* **TRY IT**
Exactly the lines from the one with "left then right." to the end of the listing must be repeated, both ends included, with nothing added.

* **GIVEN INFORMATION**
————

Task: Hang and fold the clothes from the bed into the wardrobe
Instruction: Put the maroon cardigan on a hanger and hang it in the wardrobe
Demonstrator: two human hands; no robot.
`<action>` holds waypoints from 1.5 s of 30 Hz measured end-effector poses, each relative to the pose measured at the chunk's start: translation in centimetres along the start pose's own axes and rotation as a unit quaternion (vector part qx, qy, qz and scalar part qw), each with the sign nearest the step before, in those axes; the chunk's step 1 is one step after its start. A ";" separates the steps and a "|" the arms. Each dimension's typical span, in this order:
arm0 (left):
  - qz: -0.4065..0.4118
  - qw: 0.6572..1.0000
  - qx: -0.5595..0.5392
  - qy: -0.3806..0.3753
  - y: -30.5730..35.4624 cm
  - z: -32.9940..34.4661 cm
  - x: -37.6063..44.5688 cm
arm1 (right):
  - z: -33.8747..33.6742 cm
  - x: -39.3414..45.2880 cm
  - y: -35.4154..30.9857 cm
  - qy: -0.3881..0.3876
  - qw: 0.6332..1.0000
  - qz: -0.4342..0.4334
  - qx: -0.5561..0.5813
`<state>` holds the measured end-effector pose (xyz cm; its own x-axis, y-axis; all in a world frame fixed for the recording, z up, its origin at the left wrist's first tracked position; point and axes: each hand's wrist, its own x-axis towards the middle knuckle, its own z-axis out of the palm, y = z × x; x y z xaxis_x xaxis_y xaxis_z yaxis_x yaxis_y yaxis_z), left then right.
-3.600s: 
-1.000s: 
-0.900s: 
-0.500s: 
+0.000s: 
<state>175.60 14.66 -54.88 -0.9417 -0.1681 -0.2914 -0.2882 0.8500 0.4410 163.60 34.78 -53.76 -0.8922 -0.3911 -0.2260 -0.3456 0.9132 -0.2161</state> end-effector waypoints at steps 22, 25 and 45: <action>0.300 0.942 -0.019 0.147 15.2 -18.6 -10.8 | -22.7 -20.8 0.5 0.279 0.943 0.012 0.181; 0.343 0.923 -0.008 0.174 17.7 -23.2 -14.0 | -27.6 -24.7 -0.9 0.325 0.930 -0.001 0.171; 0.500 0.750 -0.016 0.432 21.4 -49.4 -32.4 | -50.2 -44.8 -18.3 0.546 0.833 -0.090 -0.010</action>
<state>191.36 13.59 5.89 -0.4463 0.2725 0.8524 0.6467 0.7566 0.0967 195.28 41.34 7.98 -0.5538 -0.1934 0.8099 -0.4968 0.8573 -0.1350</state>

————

* **ANSWER TO THE PROBLEM**
`<state>` holds the measured end-effector pose (xyz cm; its own x-axis, y-axis; all in a world frame fixed for the recording, z up, its origin at the left wrist's first tracked position; point and axes: each hand's wrist, its own x-axis towards the middle knuckle, its own z-axis out of the palm, y = z × x; x y z xaxis_x xaxis_y xaxis_z yaxis_x yaxis_y yaxis_z), left then right.
-3.600s: 
-1.000s: 
-0.900s: 
-0.500s: 
+0.000s: 
<state>175.60 14.66 -54.88 -0.9417 -0.1681 -0.2914 -0.2882 0.8500 0.4410 163.60 34.78 -53.76 -0.8922 -0.3911 -0.2260 -0.3456 0.9132 -0.2161</state> end-effector waypoints at steps 22, 25 and 45: <action>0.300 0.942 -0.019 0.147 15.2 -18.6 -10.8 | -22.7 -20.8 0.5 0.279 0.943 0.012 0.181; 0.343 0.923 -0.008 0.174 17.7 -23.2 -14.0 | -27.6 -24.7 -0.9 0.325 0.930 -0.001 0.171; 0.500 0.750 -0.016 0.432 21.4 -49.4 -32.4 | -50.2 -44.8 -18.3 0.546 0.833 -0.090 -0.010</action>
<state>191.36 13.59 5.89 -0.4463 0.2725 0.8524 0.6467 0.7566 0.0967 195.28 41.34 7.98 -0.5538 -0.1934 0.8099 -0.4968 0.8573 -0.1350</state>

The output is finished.